The professor had the last block of time, and he used it up like a football team that knows it’s beaten and is eager only to run out the clock and go home. When he finished, Mr. Paisley thanked both participants and the audience applauded. Samuel beamed at the crowd, while the professor collected his papers and stood to leave even before the applause was over.
The reporters left promptly—to file their stories, Paul supposed—but people milled about afterwards, seemingly eager to savor the night.
“Another sacrificial lamb, eh, Pastor?” said one man with a smile.
“I think this was the most impressive debate yet,” said another.
“You should call these the ‘Loose Canon’ debates. You know—‘canon,’ like scripture,” said a third.

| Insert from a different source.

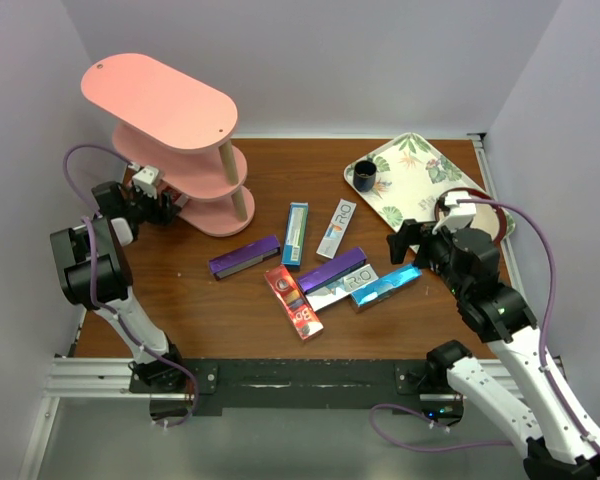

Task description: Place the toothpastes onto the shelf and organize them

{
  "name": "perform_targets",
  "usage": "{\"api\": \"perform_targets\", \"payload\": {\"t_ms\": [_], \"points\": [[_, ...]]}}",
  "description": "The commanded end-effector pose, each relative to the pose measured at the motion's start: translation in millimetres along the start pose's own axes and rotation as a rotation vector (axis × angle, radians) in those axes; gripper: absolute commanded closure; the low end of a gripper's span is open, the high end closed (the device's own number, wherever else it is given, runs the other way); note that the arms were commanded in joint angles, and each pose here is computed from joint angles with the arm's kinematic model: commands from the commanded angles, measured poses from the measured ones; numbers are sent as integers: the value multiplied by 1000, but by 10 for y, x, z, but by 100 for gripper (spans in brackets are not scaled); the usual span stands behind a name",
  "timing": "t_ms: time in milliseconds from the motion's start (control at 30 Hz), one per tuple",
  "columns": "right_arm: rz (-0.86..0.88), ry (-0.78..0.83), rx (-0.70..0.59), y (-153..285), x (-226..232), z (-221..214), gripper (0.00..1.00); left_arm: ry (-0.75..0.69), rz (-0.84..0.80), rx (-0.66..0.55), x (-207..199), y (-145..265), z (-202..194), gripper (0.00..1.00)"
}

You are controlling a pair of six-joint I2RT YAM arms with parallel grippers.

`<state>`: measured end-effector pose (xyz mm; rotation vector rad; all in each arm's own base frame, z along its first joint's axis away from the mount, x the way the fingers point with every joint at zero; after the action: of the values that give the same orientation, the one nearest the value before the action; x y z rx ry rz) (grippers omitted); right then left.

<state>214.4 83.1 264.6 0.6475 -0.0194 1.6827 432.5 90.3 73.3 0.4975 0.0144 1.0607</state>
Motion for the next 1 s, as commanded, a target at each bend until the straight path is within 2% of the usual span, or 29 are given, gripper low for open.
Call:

Twenty minutes after the debate had ended, the church was still half full of supporters. A few people encouraged Samuel to speak and the call for an encore swept through the crowd. Samuel mounted the podium in response to the curtain call and gave a short epilogue. As the audience took their seats, he emphasized the importance of apologetics to his ministry and encouraged everyone to be an ambassador.
Paul leaned back in his pew and smiled. It seemed to him that no one in the city knew more about the defense of Christianity than this man, and surely none could beat him.